> [Problem to work on]:
Copy each line below that contains "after".

> [Given data]:
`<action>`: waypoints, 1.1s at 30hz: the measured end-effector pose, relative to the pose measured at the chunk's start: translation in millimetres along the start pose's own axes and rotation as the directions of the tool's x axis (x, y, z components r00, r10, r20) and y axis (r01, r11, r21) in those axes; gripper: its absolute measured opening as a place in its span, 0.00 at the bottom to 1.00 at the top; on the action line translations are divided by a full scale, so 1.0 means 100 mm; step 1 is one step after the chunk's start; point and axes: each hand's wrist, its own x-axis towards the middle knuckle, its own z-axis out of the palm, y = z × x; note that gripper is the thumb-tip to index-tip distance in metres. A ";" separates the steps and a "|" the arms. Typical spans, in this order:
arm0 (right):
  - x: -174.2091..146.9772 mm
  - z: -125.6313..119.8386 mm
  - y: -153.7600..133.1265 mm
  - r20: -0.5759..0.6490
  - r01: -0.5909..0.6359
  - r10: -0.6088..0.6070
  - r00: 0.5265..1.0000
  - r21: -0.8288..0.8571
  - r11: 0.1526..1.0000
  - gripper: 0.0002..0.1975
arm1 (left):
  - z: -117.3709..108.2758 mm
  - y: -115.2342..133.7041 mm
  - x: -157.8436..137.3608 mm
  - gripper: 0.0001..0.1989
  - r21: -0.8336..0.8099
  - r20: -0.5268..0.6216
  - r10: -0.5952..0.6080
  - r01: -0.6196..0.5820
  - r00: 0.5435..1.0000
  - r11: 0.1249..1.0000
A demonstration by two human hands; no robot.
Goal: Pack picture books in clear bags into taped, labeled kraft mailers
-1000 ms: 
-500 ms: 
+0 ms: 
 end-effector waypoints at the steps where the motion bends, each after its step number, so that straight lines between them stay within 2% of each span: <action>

> [Solution]:
`<action>`: waypoints, 1.1s at 30hz: the measured end-effector pose, relative to the pose measured at the chunk's start: translation in millimetres along the start pose's own axes and rotation as the directions of the tool's x axis (x, y, z components r00, r10, r20) and y axis (r01, r11, r21) in those axes; gripper: its absolute measured opening as a place in its span, 0.00 at the bottom to 1.00 at the top; on the action line translations are divided by a full scale, so 1.0 means 100 mm; step 1 is one step after the chunk's start; point and axes: each hand's wrist, its own x-axis towards the middle knuckle, its own z-axis out of the palm, y = z × x; note that gripper is the thumb-tip to index-tip distance in metres. A ";" separates the steps and a "|" the arms. Typical spans, in this order:
 end-effector waypoints at the steps where the motion bends, each after its step number, so that straight lines between them stay within 2% of each span: <action>

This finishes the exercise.